[227] Man hat mir von der geehrten Direktion aus einen ausnahmsweisen Ausgang erlaubt aus den rostroten Ziegelmauern des Sanatoriums, von 6 bis 7 Uhr abends. Es war noch sehr schwül, aber man ahnte bereits an gewissen Wiesendüften und Lufthauchen die Segnungen des anbrechenden Abends.
Der Haushüter schloß auf mit einer Miene, die besagte: »Mir kann's schließlich egal sein, ob der Kerl sich irgendwo auf die Schienen legt. Westbahn, Südbahn, Verbindungsbahn, vor rasende Automobile, oder ob er brav zurückkommt.«
Ich betrat die staubgraue graustaubige Dorfstraße. Überall Frieden und Gesundheit, inmitten von Armseligkeit, Trostlosigkeit und Wiesen, die es zu nichts bringen konnten wegen Staub.
Da erblickte ich die elfjährige braungebrannte Schusterstochter, der ich einen Blick voll Freundschaft und Verehrung gab. Sie erwiderte: »Ich lebe hinter Kerkermauern, ich habe jetzt zum erstenmal einen menschlich-warmen Blick empfangen – – –.« Das sagte sie mit ihren edlen sanften Augen, aber deutlicher als mit Worten, die überhaupt nichts besagen!
Dann sah ich in einem Hochparterrefenster die herrliche Fünfzehnjährige, Fräulein L. Ich sagte zu ihr: »Wissen Sie es bereits, daß alle Männer feig, niederträchtig, heimtückisch und nachsichtslose Mordgesellen sind an solchen Schönheiten wie Sie?!?«
»Ich weiß es«, erwiderte sie mit ihren wunderbaren Augen.[227]
»Ich bin vorläufig eine erstehenswerte preiswürdige Ware. Aber ich werde mir meinen schändlichen feigen Käufer wenigstens gut aussuchen – –.«
Ich erwiderte: »Amen – – –.«
Dann traf ich Frau S. Sie hatte alles, alles bereits hinter sich, und ging zwischen den verstaubten Wiesen spazieren. Sie sagte: »Ich kann gar nicht in diese vielen Fenster blicken, hinter denen die dumme Jugend die Märchenwelt erwartet. Ich möchte sie alle abstechen wie Gänse, um ihnen die langjährigen Martyrien zu ersparen. Wir alle, die wir da sind, sind Dichterinnen; aber die Männer spekulieren an der Börse des Lebens. Wir haben ewig so viel Hoffnung und Dankbarkeit in uns, zu weinen für eine besonders schöne Stunde.«
Da ging die Fünfzehnjährige vorüber, mit ihren Träumen und Schäumen und einem neuen Hut aus Wien. Die Dame sah, daß ich sie unbeschreiblich liebevoll anblickte, anstarrte. Da sagte sie: »Recht so! Vielleicht wird dann der frech-begehrende-zerstörende-infame Blick der anderen Männer keinen solchen Eindruck mehr auf sie machen – – –.« Sie ging weiter zwischen den verstaubten Wiesen.

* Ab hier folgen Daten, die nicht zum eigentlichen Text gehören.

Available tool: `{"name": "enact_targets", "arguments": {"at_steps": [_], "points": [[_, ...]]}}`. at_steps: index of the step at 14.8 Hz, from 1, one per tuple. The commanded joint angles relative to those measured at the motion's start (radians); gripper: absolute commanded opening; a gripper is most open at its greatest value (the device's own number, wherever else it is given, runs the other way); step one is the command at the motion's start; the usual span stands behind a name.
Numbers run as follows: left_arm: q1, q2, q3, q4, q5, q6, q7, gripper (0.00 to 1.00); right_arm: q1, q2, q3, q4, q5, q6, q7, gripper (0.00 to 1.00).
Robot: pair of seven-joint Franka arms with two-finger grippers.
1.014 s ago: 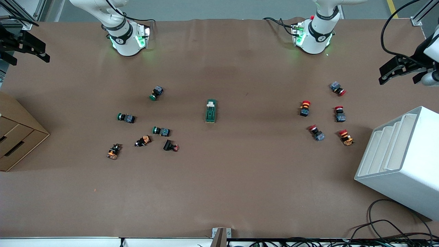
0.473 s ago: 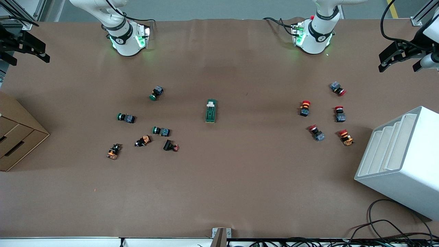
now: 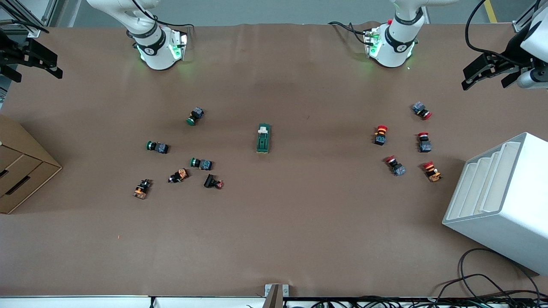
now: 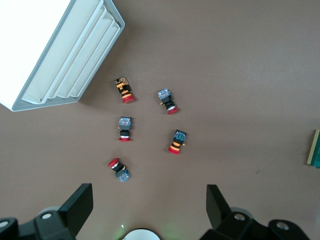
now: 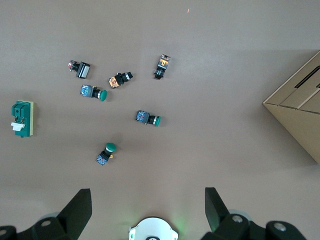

Ich kam an der Straße an einem verstaubten Heiligenbilde vorbei, das wie aus hellgrauem Ton von einem unmündigen Kinde blöd-ungeschickt hergestellt aussah – – –. Da sagte ich innerlich zu dem Heiligen: »Wer du auch seist, verleihe dieser süßen Fünfzehnjährigen die Erfahrungen der Dame auf den verstaubten Wiesenwegen und meine eigenen – – –!«
Ein Schriftsteller älteren Datums würde nun[228] schreiben: »Da sah mich der hellgraue, verstaubte Heilige an der Dorfstraße so merkwürdig an, so gewissermaßen gnädig verständnisvoll – – –.« Aber mein moderner Impressionismus, romantischer Idealismus, zwingt mich, mitzuteilen, daß das Antlitz des Heiligen ganz unverändert blieb, wie wenn man selbst von ihm diesmal etwas völlig und gänzlich Unmögliches verlangt, erbeten hätte – – –.
Die Fünfzehnjährige ging unbeschreiblich elastischen, geflügelten Schrittes die staubgraue graustaubige Dorfstraße hinab. Sie wußte es, sie könne einen jeden haben, den sie nur wolle. Aber wen sie von allen diesen wollen solle, das, das wußte sie nicht![229]